One of my favourite finds from our excavations at the Covesea Caves – its an articulated (still held together by soft tissue) leg from a Great Auk!

Allegedly the last reported Great Auk was killed by sailors off of St. Kilda, who had feared that the poor bird was actually a witch (Galasso 2014). And while that may sound a bit strange, it seems to fit into a much older concept of the Great Auk that is still being explored through interpretations of ritual archaeology – for example,  at the site of Broxmouth Hillfort in East Lothian, Scotland, skull fragments of a Great Auk were found alongside a nearly completed horse skull as part of a structured deposit near one of the entrances (Salvagno 2013, p. 473). As part of my PhD research in the Covesea Caves of Scotland, I have also found several instances of Great Auk remains (of really fantastic preservation as well, given the amount of surviving soft tissue observed on some bones!). As these caves have already been identified as potential sites of funerary and ritual activity from the Later Prehistoric Period and possibly as late as the Medieval Period, it is possible that these Great Auk remains were also significant for certain rites. However, there’s other possibilities (they may have been eaten, or they may just represent natural deposits) and not enough concrete evidence to give a confident interpretation right now (Fitzpatrick et al. 2020).
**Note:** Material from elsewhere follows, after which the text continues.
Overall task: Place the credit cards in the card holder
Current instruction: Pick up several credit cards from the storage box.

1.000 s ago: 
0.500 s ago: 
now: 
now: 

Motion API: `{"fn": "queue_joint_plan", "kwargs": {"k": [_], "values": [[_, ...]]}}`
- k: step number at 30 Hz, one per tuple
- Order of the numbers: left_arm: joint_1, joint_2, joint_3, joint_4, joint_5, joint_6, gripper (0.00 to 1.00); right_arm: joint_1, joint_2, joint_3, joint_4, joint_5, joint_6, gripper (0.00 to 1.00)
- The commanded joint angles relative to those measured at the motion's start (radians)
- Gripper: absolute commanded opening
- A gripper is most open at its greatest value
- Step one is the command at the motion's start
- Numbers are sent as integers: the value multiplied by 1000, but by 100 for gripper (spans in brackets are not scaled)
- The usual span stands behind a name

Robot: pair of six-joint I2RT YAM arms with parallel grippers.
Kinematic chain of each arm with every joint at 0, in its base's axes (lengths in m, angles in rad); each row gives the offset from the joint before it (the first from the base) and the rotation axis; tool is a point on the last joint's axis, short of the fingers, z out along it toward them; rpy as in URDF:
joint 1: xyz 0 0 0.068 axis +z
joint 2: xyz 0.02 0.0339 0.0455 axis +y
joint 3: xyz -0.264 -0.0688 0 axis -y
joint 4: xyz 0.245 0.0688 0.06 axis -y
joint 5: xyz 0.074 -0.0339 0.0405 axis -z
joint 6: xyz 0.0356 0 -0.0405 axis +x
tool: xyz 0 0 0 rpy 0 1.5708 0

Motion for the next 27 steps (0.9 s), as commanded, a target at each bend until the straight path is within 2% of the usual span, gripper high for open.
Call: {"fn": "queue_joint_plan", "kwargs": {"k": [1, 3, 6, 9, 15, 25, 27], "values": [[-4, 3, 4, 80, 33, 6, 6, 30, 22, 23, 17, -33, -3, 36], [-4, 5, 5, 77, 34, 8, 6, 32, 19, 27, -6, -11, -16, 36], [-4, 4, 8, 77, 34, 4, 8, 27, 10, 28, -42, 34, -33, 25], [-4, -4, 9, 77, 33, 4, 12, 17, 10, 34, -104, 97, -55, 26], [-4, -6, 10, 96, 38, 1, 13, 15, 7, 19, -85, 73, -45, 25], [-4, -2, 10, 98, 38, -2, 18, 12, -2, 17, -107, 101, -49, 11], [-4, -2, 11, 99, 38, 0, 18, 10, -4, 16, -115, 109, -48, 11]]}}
So, why does it matter that this extinct bird showed up in a video game? Besides just being a cool little detail, it is interesting to see the ways in which extinct species are revived digitally. Of course much has already been discussed by archaeologists who specialise in archaeogaming on the ways in which video games can be a form of digital reconstruction of the past (Reinhard 2018, p. 188 – 193), but I feel as though less attention has been placed on digital zooarchaeologies in this context, and I feel that Assassin’s Creed in general has been an interesting case study of digital reconstructions of the zooarchaeological record and how it allows players to engage with extinct or otherwise drastically changed animals from the past.

Anyway, #BringBacktheGreatAuk, am I right?!

References

Best, J. and Mulville, J. (2013) ‘Between the Sea and Sky: The Archaeology of Avian Resource Exploitation in Scottish Island Environments’, in Daire, M., Dupont, C., Baudry, A., Billard, C., Large, J., Lespez, L., Normand, E. and Scarre, C. (eds.) Ancient Maritime Communities and the Relationship between People and Environment along the European Atlantic Coasts. Oxford: Archaeopress, pp. 417-426.

Fitzpatrick, A., Bond, J., Büster, L., & Armit, I. (2020) A Brief Consideration of the Later Prehistoric
Appearance and Possible Significance of the Great Auk (Pinguinus impennis) in the Covesea Caves of
North-East Scotland. The Glasgow Naturalist 27(2)

Galasso, S. (2014) When the Last of the Great Auks Died, It Was by the Crush of a Fisherman’s Boot. Smithsonian Magazine. Retrieved from https://www.smithsonianmag.com/smithsonian-institution/with-crush-fisherman-boot-the-last-great-auks-died-180951982/

Minteer, B. A., Collins, J. O., Love, K. E. and Puschendorf, R. (2014) ‘Avoiding (Re)extinction’, Science, 344, 260-261.

Reinhard, A. (2018) Archaeogaming: an Introduction to Archaeology In and Out of Video Games. Berghahn Books.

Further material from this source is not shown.